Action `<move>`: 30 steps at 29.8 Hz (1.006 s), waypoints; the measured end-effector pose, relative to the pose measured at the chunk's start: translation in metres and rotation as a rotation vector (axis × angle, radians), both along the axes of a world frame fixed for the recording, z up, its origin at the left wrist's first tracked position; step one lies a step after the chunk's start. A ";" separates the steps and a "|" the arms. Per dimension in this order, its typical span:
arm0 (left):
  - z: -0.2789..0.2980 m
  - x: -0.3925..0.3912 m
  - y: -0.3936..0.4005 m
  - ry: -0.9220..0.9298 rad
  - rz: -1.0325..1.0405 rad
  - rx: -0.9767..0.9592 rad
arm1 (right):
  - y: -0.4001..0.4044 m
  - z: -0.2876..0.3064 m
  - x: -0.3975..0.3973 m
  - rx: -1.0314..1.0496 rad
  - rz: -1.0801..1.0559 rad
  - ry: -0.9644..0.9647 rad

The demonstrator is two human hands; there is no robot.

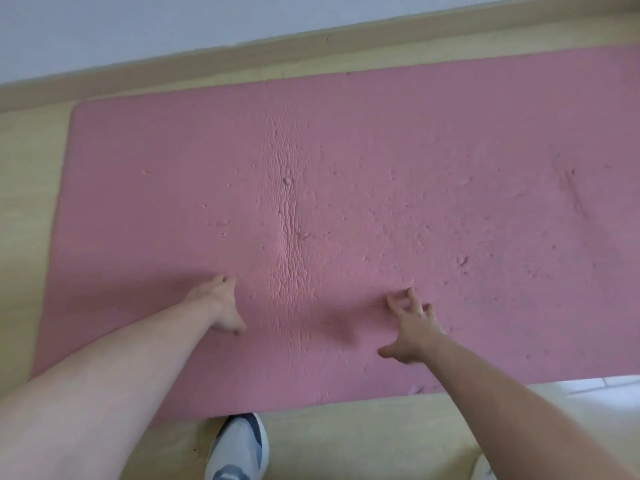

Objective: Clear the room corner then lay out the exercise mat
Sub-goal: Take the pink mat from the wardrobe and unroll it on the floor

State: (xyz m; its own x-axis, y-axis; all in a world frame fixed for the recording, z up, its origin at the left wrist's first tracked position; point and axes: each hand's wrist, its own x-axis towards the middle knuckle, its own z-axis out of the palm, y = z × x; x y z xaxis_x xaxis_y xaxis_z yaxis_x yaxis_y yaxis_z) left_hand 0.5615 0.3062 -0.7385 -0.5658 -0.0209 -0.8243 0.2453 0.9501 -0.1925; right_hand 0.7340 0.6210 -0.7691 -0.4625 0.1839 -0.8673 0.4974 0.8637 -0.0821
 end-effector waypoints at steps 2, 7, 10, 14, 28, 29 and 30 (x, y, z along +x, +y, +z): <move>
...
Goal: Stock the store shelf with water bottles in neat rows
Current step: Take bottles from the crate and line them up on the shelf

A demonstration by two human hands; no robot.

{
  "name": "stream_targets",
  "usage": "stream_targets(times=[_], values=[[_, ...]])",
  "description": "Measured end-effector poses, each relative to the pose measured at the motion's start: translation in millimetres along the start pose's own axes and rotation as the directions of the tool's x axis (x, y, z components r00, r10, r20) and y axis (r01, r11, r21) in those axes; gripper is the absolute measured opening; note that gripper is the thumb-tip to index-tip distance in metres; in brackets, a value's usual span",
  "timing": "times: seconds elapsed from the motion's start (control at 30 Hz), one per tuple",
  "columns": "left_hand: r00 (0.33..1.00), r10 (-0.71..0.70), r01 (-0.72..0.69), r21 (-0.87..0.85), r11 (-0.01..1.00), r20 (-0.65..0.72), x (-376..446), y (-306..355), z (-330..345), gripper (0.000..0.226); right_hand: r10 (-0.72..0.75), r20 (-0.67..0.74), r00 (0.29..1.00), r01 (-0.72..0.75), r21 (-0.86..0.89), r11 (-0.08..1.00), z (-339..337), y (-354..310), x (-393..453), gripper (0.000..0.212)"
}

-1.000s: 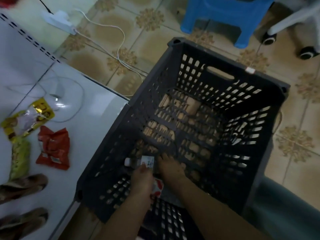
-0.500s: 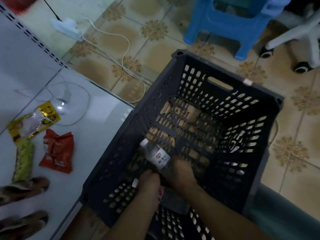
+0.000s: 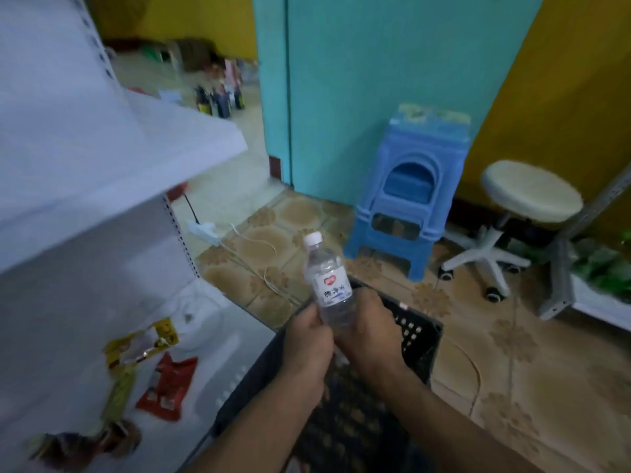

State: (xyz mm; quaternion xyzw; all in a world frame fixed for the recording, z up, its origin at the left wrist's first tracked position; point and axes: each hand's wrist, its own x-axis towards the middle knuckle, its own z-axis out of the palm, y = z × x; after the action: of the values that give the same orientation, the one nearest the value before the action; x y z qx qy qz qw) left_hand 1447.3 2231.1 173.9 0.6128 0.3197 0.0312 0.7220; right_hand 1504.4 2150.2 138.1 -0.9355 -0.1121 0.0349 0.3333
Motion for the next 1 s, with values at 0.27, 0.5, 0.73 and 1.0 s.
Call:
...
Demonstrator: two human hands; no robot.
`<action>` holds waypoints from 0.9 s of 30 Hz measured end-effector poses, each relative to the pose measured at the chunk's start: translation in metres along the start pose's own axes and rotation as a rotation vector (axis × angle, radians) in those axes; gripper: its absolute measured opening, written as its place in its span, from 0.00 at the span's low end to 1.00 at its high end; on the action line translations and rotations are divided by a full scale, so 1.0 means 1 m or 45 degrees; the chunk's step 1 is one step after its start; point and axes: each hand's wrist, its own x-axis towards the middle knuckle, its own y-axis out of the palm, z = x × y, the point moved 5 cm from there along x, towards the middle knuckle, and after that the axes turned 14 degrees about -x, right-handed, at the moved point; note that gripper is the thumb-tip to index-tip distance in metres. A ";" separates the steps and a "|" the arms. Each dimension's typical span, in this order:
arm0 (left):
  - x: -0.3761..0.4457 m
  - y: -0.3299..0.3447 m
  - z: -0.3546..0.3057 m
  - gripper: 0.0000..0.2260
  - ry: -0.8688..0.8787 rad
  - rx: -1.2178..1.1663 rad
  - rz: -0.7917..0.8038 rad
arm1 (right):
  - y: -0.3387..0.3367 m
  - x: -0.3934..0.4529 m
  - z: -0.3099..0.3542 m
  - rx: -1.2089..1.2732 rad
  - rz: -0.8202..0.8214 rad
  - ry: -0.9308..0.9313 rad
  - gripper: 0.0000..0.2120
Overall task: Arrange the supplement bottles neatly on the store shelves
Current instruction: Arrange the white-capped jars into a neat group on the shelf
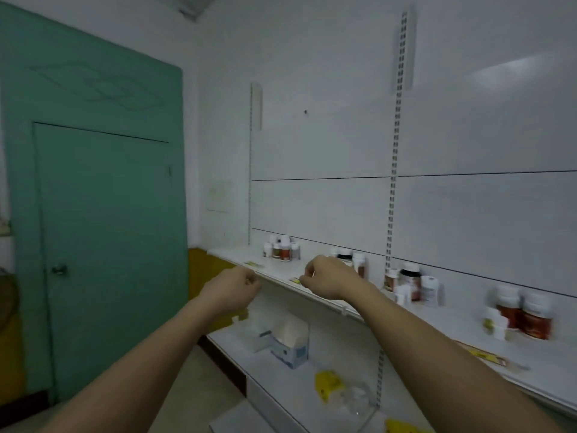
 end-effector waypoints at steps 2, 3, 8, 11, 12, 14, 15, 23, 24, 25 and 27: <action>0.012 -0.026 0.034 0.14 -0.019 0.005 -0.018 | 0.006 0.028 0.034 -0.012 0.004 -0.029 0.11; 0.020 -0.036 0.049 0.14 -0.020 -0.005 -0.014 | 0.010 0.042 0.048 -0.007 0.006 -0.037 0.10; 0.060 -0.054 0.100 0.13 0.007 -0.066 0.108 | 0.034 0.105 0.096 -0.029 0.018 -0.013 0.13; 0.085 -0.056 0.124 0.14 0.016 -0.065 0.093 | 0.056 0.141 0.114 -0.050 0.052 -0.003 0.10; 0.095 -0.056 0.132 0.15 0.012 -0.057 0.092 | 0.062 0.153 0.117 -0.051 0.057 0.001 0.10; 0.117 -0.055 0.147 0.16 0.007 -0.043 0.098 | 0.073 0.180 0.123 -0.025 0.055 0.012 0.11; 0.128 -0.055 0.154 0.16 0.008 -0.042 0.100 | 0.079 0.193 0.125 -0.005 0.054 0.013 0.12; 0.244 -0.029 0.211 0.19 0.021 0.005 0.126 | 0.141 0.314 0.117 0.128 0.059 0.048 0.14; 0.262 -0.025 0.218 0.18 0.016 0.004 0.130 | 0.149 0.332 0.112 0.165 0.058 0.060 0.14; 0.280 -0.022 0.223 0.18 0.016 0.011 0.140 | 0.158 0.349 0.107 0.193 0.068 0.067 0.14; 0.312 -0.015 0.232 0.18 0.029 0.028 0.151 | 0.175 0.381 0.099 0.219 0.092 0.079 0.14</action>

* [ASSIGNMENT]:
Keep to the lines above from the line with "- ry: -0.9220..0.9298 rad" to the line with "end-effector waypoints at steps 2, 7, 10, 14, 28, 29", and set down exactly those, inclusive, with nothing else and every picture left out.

* [WRITTEN RESPONSE]:
  - ry: -0.9220..0.9298 rad
  - rz: -1.0325..1.0405 rad
  - rx: -0.9767..0.9592 rad
arm1 (right):
  - y: -0.4001..0.4044 m
  - z: -0.2876..0.3064 m
  - x: -0.3975..0.3973 m
  - rx: -1.0314..1.0496 rad
  - rz: -1.0801..1.0559 rad
  - ry: -0.9644..0.9647 rad

The demonstrator is two human hands; there is no robot.


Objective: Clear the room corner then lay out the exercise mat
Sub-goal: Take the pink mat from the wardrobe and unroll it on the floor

State: (xyz m; its own x-axis, y-axis; all in a world frame fixed for the recording, z up, its origin at the left wrist's first tracked position; point and axes: each hand's wrist, its own x-axis towards the middle knuckle, its own z-axis out of the palm, y = z × x; x y z xaxis_x xaxis_y xaxis_z yaxis_x yaxis_y yaxis_z) left_hand 0.5615 0.3062 -0.7385 -0.5658 -0.0209 -0.8243 0.2453 0.9501 -0.1925; right_hand 0.7340 0.6210 -0.7691 -0.4625 0.1839 -0.8673 0.4974 0.8637 -0.0821
 end-effector waypoints at steps 2, 7, 10, 14, 28, 29 and 30 (x, y, z along +x, +y, +z): <move>

The response to this exercise is now finished.